Required work: Please repeat the listing exactly, starting at its first line and stopping after the line that contains "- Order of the".

Supplied data:
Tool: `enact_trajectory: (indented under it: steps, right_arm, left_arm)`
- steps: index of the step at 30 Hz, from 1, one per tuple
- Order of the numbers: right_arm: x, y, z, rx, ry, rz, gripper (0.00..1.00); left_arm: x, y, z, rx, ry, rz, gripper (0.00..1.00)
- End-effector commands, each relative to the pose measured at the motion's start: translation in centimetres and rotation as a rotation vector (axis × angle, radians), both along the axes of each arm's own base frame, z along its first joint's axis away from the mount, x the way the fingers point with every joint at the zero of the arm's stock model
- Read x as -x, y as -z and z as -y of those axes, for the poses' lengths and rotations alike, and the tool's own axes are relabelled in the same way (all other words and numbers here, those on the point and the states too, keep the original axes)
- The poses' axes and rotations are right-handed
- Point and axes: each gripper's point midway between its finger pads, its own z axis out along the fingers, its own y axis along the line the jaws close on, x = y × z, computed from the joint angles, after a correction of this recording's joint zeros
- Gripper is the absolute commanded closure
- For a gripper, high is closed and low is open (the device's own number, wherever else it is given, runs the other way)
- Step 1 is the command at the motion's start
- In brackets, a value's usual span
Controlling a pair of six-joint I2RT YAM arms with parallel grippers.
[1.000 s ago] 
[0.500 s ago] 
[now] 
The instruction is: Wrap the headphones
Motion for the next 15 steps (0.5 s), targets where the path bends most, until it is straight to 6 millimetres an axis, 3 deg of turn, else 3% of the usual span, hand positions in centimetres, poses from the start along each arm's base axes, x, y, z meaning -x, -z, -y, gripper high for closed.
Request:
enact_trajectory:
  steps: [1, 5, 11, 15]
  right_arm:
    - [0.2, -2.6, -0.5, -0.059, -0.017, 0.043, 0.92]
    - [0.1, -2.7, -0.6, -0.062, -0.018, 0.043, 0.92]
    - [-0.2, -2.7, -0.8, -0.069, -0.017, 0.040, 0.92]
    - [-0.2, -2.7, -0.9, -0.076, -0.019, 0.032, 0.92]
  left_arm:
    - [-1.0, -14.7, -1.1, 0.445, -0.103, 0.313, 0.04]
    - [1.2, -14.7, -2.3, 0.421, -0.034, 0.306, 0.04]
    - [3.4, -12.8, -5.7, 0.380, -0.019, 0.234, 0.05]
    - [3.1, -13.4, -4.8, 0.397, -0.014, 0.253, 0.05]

Task answer:
Tool: `enact_trajectory: (indented under it: steps, right_arm, left_arm)`
- steps: index of the step at 30 Hz, from 1, one per tuple
- Order of the numbers: right_arm: x, y, z, rx, ry, rz, gripper (0.00..1.00); left_arm: x, y, z, rx, ry, rz, gripper (0.00..1.00)

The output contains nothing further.